Il a rencontré entre-temps le comte de Paris, il est tombé littéralement sous son charme. Il lui dit dans une lettre : je vous aime et je vous admire. Il va se rapprocher de cet homme, avoir des entretiens réguliers avec lui. Les rapports de Paul de Cassagnac et du Comte de Paris sont assez obscurs. Dans la correspondance du Comte de Paris, les lettres de Paul de Cassagnac adressées au comte de Paris ont été retirées. On a quelques indices qui montrent tout de même que les liens entre les deux hommes étaient très forts.

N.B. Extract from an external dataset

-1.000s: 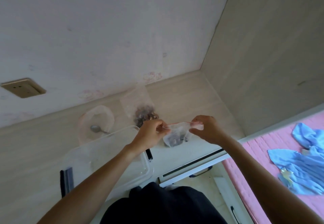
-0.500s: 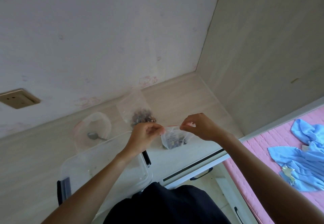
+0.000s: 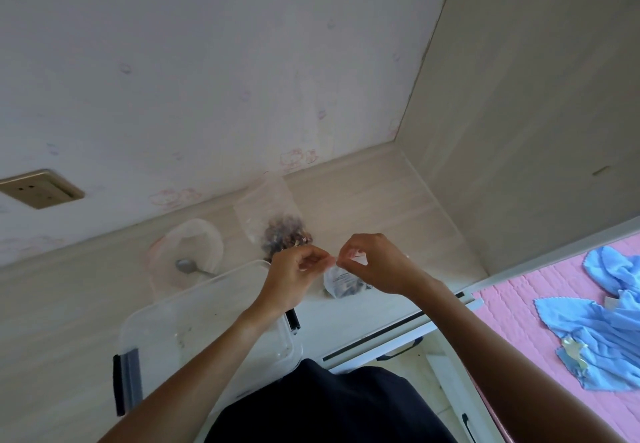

À l’époque certains bonapartistes ont dit que Paul de Cassagnac avait trahi. Qu’il s’était vendu aux Orléans, qu’il était passé du côté des royalistes. Dans une lettre le Comte de Paris lui-même reconnaît que Cassagnac n’est pas royaliste, mais est resté fidèle à ses idées. Paul de aCssagnac s’est rapproché du comte de Paris pour différentes raisons. D’une part, par déception envers le prince Victor. D’autre part, parce que le comte de Paris s’est rapproché des principes bonapartistes. En 1887, il accepte l’idée du plébiscite, l’appel au peuple. Il s’est également éloigné de son libéralisme de jeunesse, le libéralisme orléaniste, pour se rapprocher du légitimisme. Le Comte de Paris a beaucoup œuvré en faveur de l’union conservatrice. L’union des droites entre bonapartistes, orléanistes et légitimistes.

À la mort du comte de Paris, Paul de Cassagnac ne gardera pas de liens particuliers avec son fils. Il naviguera entre royalisme et impérialisme, tout en gardant des préférences impérialistes jusqu’à sa mort.

Thibault Gandouly, Paul de Cassagnac, l’enfant terrible du bonapartisme, Via Romana, 310 p., 24 €.